Solved – How to perform isometric log-ratio transformation

compositional-datadata transformationmultivariate analysisr

I have data on movement behaviours (time spent sleeping, sedentary, and doing physical activity) that sums to approximately 24 (as in hours per day). I want to create a variable that captures the relative time spent in each of these behaviours – I've been told that an isometric log-ratio transformation would accomplish this.

It looks like I should use the ilr function in R, but can't find any actual examples with code. Where do I start?

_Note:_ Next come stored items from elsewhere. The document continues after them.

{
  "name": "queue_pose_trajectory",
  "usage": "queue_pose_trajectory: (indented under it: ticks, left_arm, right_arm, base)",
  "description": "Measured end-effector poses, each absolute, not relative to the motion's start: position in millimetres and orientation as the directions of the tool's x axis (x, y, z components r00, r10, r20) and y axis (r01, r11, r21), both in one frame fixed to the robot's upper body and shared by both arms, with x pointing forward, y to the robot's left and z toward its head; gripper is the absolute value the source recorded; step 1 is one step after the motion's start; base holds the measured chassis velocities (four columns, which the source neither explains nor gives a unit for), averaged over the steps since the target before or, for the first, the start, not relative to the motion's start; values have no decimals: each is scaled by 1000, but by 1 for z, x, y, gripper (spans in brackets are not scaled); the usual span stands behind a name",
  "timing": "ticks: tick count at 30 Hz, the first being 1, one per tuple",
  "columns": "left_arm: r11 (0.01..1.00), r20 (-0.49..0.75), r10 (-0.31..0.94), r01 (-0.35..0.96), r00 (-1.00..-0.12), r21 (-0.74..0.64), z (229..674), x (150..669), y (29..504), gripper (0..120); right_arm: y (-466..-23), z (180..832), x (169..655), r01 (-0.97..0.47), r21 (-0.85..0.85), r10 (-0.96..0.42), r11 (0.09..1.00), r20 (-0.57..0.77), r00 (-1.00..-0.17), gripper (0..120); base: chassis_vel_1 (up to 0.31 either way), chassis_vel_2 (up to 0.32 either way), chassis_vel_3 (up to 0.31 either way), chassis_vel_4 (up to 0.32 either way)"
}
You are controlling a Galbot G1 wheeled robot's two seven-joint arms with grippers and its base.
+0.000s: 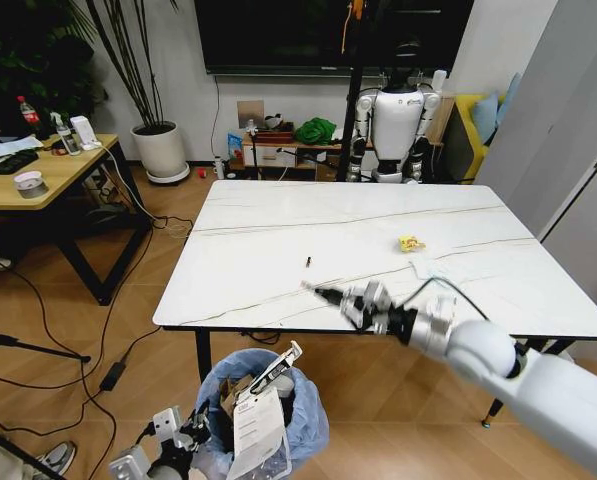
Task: Pick up the trash bin and place the trash from the table into it.
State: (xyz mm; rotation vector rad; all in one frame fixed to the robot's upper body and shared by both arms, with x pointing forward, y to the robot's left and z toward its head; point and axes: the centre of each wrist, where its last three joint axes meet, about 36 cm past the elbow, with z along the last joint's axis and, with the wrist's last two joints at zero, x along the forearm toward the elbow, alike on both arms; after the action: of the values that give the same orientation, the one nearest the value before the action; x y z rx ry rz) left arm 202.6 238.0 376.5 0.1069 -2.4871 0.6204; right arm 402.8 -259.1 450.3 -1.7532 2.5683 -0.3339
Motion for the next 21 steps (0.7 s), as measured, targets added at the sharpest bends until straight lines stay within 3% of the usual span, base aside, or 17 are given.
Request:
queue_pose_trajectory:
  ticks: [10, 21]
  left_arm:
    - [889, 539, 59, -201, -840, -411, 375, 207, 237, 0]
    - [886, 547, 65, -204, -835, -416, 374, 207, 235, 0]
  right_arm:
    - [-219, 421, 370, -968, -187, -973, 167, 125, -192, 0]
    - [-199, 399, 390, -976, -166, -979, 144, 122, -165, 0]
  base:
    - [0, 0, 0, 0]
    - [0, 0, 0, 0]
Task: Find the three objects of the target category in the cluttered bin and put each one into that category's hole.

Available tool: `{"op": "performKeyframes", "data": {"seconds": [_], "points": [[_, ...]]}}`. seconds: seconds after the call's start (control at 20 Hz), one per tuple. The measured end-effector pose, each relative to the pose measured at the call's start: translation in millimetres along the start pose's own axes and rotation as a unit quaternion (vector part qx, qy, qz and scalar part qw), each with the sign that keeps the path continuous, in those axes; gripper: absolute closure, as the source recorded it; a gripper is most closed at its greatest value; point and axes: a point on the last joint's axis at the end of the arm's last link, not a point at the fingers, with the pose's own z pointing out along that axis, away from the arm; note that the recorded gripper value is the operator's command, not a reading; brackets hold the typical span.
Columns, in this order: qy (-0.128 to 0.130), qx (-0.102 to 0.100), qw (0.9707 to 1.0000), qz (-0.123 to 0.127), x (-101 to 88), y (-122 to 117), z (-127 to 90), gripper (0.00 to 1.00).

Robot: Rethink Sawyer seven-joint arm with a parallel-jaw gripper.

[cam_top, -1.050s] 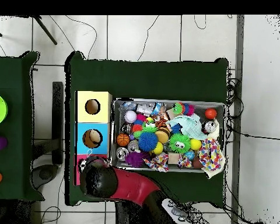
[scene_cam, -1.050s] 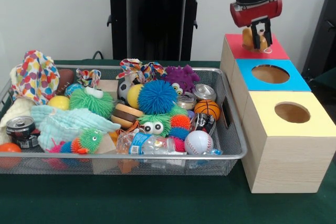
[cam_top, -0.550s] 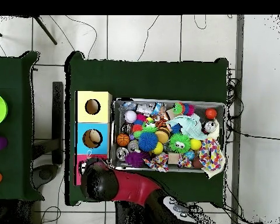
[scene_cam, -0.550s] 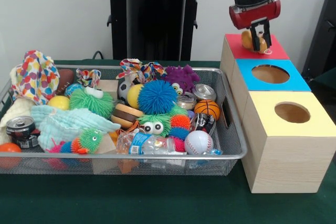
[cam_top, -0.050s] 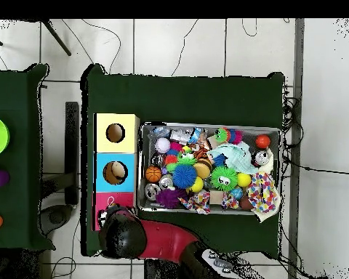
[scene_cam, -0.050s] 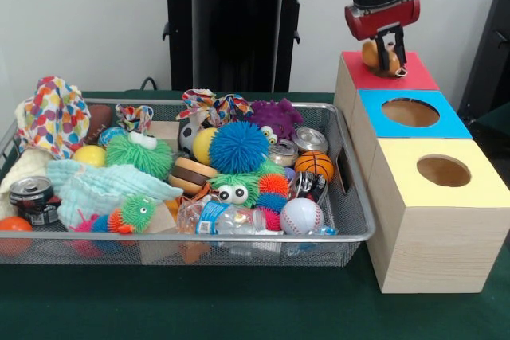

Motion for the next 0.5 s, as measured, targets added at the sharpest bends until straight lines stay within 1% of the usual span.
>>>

The variables I have are time spent sleeping, average sedentary time, average average light physical activity, average moderate physical activity, and average vigorous physical activity. Sleep was self-reported, while the others are averages from valid days of accelerometer data. So for these variables, cases do not sum to exactly 24.

My guess:
I'm working in SAS, but it looks like R will be much easier to use for this part. So first import data with only the variables of interest.
Then use acomp() function. Then I can't figure out the syntax for the ilr() function. Any help would be much appreciated.

Best Answer

The ILR (Isometric Log-Ratio) transformation is used in the analysis of compositional data. Any given observation is a set of positive values summing to unity, such as the proportions of chemicals in a mixture or proportions of total time spent in various activities. The sum-to-unity invariant implies that although there may be $k\ge 2$ components to each observation, there are only $k-1$ functionally independent values. (Geometrically, the observations lie on a $k-1$-dimensional simplex in $k$-dimensional Euclidean space $\mathbb{R}^k$. This simplicial nature is manifest in the triangular shapes of the scatterplots of simulated data shown below.)

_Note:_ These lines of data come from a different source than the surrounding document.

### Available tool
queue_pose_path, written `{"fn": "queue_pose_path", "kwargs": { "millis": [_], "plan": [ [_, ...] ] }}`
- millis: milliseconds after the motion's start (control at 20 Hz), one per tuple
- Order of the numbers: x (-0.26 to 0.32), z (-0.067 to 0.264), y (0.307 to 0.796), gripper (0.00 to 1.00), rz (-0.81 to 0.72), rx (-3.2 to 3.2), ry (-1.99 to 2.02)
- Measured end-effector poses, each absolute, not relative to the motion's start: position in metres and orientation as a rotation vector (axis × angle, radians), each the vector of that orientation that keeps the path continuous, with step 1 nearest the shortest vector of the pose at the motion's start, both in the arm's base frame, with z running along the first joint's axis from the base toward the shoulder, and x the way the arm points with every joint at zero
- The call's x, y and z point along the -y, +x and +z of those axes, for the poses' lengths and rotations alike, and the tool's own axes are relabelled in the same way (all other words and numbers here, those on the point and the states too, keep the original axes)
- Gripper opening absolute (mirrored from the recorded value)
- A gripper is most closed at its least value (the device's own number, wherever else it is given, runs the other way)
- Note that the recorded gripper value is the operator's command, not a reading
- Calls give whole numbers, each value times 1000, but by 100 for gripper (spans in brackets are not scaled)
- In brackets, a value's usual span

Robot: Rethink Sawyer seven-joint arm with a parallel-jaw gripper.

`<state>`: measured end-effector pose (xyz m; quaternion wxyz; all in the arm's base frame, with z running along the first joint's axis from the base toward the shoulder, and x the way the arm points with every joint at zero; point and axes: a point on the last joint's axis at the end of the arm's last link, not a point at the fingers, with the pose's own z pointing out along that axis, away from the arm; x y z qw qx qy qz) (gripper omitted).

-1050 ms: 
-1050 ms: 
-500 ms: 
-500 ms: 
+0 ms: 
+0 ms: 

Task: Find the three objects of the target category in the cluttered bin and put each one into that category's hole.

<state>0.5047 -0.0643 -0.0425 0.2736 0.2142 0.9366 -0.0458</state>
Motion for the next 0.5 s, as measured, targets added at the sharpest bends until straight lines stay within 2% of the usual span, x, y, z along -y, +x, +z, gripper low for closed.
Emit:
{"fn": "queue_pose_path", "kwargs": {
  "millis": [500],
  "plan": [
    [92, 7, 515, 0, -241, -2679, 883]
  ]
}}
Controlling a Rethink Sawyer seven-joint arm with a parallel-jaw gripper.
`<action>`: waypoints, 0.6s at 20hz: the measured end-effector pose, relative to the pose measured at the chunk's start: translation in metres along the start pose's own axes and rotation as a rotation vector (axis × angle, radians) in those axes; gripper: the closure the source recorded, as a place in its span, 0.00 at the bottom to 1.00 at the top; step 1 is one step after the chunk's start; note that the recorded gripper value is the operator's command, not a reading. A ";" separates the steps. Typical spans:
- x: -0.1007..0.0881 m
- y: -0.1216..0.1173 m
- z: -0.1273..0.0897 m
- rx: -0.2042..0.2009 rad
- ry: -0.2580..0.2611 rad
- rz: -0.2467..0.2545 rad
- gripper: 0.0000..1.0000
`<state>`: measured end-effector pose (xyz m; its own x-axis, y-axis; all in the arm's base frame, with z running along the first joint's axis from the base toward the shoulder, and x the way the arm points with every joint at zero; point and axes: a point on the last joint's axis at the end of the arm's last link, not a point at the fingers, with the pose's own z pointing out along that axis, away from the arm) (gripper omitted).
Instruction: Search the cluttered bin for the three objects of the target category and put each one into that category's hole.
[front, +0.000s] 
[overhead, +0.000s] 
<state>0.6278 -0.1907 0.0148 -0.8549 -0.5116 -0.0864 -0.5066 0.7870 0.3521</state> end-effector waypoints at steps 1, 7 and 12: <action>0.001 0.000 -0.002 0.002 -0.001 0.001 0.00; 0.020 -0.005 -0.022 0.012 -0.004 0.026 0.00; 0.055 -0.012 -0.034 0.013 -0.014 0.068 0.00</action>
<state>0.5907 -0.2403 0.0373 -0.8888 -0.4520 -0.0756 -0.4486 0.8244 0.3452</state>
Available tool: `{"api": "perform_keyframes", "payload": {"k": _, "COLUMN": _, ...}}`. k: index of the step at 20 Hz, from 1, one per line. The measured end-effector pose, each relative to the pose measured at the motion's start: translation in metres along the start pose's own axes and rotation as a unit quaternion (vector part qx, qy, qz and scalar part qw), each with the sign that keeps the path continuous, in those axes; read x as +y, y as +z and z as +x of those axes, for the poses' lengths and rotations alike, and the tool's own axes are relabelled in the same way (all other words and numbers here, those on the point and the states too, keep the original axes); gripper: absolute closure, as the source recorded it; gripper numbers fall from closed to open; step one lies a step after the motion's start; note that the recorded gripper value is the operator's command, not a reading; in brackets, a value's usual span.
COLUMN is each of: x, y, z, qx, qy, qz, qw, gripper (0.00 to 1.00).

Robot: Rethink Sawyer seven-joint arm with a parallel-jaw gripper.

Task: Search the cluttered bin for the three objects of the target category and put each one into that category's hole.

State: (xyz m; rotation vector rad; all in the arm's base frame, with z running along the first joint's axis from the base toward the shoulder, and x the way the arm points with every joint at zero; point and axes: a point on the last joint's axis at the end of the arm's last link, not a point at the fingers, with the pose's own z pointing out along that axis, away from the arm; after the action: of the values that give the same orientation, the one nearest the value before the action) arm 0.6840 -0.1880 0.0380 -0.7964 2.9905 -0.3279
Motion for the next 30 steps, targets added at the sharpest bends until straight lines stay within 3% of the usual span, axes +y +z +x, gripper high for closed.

Typically, the distributions of the components become "nicer" when log transformed. This transformation can be scaled by dividing all values in an observation by their geometric mean before taking the logs. (Equivalently, the logs of the data in any observation are centered by subtracting their mean.) This is known as the "Centered Log-Ratio" transformation, or CLR. The resulting values still lie within a hyperplane in $\mathbb{R}^k$, because the scaling causes the sum of the logs to be zero. The ILR consists of choosing any orthonormal basis for this hyperplane: the $k-1$ coordinates of each transformed observation become its new data. Equivalently, the hyperplane is rotated (or reflected) to coincide with the plane with vanishing $k^\text{th}$ coordinate and one uses the first $k-1$ coordinates. (Because rotations and reflections preserve distance they are isometries, whence the name of this procedure.)

Tsagris, Preston, and Wood state that "a standard choice of [the rotation matrix] $H$ is the Helmert sub-matrix obtained by removing the first row from the Helmert matrix."

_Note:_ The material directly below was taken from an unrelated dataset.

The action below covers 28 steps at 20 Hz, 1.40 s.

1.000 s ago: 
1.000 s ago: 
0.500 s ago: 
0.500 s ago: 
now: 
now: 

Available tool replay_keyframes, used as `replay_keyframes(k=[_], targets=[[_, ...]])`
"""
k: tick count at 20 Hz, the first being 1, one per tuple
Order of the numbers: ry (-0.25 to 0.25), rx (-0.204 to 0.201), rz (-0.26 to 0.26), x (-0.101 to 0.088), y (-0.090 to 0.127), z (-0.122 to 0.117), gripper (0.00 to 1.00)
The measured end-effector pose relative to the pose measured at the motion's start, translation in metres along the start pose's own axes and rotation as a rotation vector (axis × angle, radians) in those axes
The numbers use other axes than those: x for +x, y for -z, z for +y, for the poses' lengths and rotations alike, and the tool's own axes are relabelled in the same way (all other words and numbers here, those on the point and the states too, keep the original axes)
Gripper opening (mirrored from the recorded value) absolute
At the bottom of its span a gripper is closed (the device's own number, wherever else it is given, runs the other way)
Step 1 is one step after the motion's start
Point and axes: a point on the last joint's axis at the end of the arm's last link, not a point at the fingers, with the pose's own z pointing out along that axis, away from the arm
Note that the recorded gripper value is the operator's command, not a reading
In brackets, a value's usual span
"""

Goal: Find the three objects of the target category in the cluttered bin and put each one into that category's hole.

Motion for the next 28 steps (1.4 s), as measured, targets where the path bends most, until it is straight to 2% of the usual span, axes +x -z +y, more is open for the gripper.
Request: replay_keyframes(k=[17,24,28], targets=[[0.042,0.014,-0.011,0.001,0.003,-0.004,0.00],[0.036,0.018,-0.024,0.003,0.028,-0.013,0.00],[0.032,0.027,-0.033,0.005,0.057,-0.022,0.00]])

The Helmert matrix of order $k$ is constructed in a simple manner (see Harville p. 86 for instance). Its first row is all $1$s. The next row is one of the the simplest that can be made orthogonal to the first row, namely $(1, -1, 0, \ldots, 0)$. Row $j$ is among the simplest that is orthogonal to all preceding rows: its first $j-1$ entries are $1$s, which guarantees it is orthogonal to rows $2, 3, \ldots, j-1$, and its $j^\text{th}$ entry is set to $1-j$ to make it orthogonal to the first row (that is, its entries must sum to zero). All rows are then rescaled to unit length.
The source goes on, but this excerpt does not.